▶ _Recorded data_:
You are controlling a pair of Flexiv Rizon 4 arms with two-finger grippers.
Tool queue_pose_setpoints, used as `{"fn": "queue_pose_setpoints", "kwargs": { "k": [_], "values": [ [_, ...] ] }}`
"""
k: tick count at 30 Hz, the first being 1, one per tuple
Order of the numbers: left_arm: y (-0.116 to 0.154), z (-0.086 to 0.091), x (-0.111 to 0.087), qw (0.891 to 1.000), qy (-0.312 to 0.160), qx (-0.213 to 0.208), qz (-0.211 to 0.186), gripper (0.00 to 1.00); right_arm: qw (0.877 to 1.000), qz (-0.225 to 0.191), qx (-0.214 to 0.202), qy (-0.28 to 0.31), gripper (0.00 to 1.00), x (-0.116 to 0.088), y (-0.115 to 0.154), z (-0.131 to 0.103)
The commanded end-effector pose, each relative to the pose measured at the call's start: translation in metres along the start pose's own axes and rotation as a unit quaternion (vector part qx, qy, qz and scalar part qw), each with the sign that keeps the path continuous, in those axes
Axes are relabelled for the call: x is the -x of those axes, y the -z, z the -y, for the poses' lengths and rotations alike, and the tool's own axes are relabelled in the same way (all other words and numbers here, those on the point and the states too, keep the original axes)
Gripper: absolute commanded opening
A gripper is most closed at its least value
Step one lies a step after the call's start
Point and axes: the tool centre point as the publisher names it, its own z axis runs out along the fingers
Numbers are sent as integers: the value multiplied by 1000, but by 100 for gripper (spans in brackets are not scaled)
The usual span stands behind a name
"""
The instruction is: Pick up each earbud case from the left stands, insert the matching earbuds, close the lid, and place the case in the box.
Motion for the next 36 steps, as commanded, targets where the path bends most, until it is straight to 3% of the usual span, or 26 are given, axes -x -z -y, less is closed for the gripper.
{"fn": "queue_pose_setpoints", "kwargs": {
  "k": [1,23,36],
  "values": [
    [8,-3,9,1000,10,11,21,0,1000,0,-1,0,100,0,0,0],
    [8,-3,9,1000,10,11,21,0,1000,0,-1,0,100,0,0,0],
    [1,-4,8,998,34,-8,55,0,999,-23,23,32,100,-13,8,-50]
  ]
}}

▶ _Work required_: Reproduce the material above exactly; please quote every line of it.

▶ _Solution for this exercise_:
You are controlling a pair of Flexiv Rizon 4 arms with two-finger grippers.
Tool queue_pose_setpoints, used as `{"fn": "queue_pose_setpoints", "kwargs": { "k": [_], "values": [ [_, ...] ] }}`
"""
k: tick count at 30 Hz, the first being 1, one per tuple
Order of the numbers: left_arm: y (-0.116 to 0.154), z (-0.086 to 0.091), x (-0.111 to 0.087), qw (0.891 to 1.000), qy (-0.312 to 0.160), qx (-0.213 to 0.208), qz (-0.211 to 0.186), gripper (0.00 to 1.00); right_arm: qw (0.877 to 1.000), qz (-0.225 to 0.191), qx (-0.214 to 0.202), qy (-0.28 to 0.31), gripper (0.00 to 1.00), x (-0.116 to 0.088), y (-0.115 to 0.154), z (-0.131 to 0.103)
The commanded end-effector pose, each relative to the pose measured at the call's start: translation in metres along the start pose's own axes and rotation as a unit quaternion (vector part qx, qy, qz and scalar part qw), each with the sign that keeps the path continuous, in those axes
Axes are relabelled for the call: x is the -x of those axes, y the -z, z the -y, for the poses' lengths and rotations alike, and the tool's own axes are relabelled in the same way (all other words and numbers here, those on the point and the states too, keep the original axes)
Gripper: absolute commanded opening
A gripper is most closed at its least value
Step one lies a step after the call's start
Point and axes: the tool centre point as the publisher names it, its own z axis runs out along the fingers
Numbers are sent as integers: the value multiplied by 1000, but by 100 for gripper (spans in brackets are not scaled)
The usual span stands behind a name
"""
The instruction is: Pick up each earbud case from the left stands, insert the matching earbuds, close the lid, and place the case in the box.
Motion for the next 36 steps, as commanded, targets where the path bends most, until it is straight to 3% of the usual span, or 26 are given, axes -x -z -y, less is closed for the gripper.
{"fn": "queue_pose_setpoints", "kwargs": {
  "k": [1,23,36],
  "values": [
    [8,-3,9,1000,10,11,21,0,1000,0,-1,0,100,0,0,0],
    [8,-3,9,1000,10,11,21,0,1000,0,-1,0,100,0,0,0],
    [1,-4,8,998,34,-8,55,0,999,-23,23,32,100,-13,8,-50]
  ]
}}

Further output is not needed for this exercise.